[Stored data]
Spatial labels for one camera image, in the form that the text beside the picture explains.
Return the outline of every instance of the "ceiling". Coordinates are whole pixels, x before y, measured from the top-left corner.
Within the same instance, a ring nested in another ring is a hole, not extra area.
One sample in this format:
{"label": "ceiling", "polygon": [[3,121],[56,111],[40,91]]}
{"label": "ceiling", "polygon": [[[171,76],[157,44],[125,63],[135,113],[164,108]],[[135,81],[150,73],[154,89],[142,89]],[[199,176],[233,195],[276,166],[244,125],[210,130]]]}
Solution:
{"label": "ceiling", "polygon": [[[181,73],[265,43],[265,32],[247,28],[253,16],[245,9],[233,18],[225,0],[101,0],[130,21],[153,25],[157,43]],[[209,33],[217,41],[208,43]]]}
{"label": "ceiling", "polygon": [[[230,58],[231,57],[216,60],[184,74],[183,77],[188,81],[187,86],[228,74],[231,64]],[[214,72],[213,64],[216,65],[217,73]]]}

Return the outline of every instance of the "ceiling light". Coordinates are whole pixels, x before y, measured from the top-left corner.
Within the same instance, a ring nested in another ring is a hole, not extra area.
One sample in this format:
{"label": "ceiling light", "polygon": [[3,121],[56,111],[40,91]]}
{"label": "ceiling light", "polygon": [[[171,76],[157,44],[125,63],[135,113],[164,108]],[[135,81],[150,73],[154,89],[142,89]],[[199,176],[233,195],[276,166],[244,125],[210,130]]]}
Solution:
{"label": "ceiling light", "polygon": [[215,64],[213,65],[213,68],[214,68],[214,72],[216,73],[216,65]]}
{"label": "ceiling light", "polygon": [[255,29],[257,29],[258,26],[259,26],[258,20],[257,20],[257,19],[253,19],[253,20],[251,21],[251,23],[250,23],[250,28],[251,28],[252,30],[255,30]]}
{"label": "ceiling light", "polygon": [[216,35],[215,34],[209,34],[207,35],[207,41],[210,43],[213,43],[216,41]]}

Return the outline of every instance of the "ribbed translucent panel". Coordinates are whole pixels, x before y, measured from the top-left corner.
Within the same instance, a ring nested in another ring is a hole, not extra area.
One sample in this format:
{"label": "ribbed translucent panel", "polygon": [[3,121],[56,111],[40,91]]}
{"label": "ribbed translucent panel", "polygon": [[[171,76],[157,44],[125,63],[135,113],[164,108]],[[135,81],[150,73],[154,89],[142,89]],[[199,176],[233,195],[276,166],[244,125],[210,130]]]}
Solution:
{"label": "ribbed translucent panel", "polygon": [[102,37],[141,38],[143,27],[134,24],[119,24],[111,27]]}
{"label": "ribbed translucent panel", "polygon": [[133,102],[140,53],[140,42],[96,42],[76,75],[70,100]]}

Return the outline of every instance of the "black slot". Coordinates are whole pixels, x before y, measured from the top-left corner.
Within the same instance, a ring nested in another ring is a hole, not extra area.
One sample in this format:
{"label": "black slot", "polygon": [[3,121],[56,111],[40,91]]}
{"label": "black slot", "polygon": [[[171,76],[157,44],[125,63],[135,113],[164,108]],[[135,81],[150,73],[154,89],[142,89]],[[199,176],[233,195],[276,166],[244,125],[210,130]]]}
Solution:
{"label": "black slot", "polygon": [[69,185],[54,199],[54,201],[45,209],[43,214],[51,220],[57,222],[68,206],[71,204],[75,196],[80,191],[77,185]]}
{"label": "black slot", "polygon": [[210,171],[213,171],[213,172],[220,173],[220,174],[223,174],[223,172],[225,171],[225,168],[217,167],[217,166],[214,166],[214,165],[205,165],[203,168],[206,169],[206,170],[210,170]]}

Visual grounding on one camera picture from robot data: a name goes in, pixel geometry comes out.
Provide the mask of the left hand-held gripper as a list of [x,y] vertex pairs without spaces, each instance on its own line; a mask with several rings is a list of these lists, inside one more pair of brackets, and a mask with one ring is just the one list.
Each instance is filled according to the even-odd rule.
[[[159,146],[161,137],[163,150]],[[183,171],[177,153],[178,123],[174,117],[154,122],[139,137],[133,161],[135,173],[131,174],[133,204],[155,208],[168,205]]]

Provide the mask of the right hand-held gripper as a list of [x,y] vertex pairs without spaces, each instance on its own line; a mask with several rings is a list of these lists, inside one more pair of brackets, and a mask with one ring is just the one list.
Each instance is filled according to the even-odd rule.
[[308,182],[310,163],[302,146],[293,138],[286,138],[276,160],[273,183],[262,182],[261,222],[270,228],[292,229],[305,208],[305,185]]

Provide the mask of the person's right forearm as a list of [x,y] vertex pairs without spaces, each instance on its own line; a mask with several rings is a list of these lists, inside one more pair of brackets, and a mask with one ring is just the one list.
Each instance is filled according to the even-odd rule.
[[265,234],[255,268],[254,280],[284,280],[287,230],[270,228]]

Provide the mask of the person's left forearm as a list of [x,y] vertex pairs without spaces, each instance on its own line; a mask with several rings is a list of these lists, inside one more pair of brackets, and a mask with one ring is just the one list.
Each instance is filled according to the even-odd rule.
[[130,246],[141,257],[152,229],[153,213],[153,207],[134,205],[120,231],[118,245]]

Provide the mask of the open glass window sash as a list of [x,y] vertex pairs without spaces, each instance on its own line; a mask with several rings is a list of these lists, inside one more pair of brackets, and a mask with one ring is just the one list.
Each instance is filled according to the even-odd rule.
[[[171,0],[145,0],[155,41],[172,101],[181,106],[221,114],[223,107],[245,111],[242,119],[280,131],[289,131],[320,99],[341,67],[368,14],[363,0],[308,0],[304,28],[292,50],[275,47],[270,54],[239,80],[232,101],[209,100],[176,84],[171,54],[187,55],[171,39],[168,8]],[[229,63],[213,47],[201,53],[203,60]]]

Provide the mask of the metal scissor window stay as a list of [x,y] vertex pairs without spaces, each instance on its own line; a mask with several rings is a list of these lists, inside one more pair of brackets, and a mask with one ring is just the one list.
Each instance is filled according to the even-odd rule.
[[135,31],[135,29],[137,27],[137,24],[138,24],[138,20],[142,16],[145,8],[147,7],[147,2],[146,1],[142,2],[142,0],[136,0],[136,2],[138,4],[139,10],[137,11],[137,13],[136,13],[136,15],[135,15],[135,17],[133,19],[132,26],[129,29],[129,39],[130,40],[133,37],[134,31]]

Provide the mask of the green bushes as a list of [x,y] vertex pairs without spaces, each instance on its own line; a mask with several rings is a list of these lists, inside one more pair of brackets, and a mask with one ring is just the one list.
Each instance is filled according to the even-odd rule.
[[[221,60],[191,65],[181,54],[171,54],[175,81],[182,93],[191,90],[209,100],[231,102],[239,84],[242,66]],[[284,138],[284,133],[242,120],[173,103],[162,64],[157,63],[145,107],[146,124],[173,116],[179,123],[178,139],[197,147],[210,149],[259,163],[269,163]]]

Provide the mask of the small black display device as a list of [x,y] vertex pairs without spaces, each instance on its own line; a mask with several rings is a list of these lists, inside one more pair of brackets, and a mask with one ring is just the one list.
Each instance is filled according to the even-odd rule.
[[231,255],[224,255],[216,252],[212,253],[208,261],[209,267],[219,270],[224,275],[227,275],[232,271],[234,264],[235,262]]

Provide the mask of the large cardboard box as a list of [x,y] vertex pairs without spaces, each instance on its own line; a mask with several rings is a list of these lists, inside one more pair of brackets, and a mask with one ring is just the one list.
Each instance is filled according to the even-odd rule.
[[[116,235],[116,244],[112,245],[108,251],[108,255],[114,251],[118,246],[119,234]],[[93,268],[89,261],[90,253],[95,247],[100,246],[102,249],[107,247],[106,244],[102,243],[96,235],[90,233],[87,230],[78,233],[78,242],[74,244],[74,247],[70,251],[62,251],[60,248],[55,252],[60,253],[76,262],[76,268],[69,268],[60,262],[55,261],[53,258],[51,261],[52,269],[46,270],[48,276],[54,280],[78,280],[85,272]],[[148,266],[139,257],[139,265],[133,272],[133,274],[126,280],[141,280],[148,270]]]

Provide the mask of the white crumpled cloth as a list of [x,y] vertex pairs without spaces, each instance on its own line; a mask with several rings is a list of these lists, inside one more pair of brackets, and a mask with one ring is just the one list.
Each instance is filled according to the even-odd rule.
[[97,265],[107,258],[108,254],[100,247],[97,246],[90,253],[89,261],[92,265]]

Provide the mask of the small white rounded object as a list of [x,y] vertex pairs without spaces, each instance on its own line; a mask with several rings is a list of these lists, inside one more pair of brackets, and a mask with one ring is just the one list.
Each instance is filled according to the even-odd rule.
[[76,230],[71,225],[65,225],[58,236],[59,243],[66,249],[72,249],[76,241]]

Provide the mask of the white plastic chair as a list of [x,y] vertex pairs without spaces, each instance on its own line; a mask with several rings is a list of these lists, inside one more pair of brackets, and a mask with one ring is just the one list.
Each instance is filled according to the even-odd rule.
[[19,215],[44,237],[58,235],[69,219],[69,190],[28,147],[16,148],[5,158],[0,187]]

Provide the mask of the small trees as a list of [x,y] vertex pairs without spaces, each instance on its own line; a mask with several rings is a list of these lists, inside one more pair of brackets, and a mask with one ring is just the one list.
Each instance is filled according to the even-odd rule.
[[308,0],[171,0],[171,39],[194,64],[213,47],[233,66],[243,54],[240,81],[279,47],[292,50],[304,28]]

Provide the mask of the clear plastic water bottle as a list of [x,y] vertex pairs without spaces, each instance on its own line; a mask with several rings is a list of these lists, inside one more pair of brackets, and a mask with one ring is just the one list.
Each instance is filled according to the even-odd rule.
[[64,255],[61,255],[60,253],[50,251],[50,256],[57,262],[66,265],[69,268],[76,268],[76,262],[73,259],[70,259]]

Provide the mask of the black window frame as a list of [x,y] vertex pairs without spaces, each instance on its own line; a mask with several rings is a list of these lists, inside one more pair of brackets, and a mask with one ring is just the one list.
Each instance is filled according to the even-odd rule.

## Task statement
Counting only lines that contain the word "white", give the number found in the data, and nothing else.

## Response to this task
3